_Task goal:_
Search the material for lines containing the word "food", and copy each one.

───

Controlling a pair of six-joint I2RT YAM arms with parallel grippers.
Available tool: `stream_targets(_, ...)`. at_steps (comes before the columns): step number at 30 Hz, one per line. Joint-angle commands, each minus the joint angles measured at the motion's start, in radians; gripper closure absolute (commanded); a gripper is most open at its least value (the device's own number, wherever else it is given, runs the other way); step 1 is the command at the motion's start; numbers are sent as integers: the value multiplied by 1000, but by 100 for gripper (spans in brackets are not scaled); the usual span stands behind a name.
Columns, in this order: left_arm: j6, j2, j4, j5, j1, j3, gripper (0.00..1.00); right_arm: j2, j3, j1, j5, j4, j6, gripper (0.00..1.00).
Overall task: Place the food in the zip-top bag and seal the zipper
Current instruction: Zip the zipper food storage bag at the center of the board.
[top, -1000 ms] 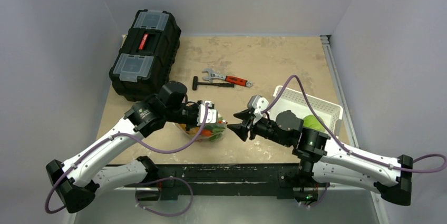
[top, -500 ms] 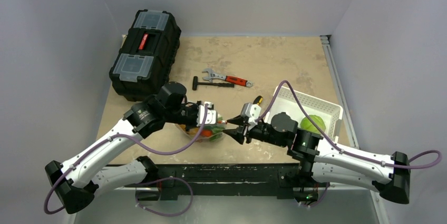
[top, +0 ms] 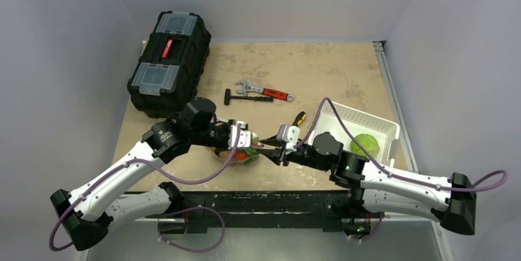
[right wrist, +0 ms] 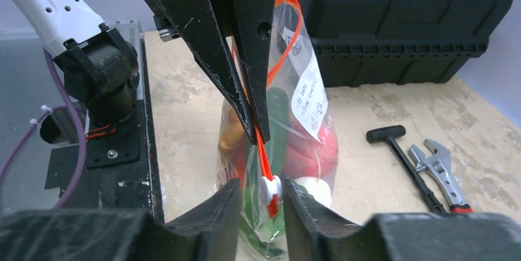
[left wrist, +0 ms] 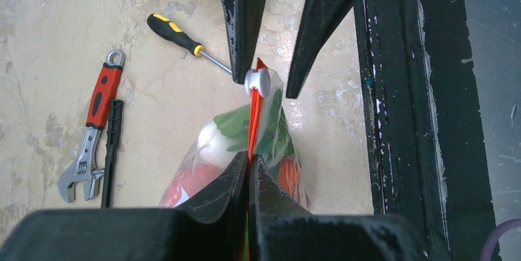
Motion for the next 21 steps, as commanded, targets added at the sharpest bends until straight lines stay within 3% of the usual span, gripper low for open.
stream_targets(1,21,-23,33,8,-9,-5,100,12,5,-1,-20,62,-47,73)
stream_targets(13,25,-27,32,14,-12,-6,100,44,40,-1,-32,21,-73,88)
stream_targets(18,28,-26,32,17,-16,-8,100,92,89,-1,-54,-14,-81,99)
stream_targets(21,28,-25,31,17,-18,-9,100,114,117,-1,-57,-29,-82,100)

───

_Solution for this problem:_
Overall task: Place the food in the zip-top bag and seal the zipper
Current instruction: Zip the zipper food storage bag at the center of the board.

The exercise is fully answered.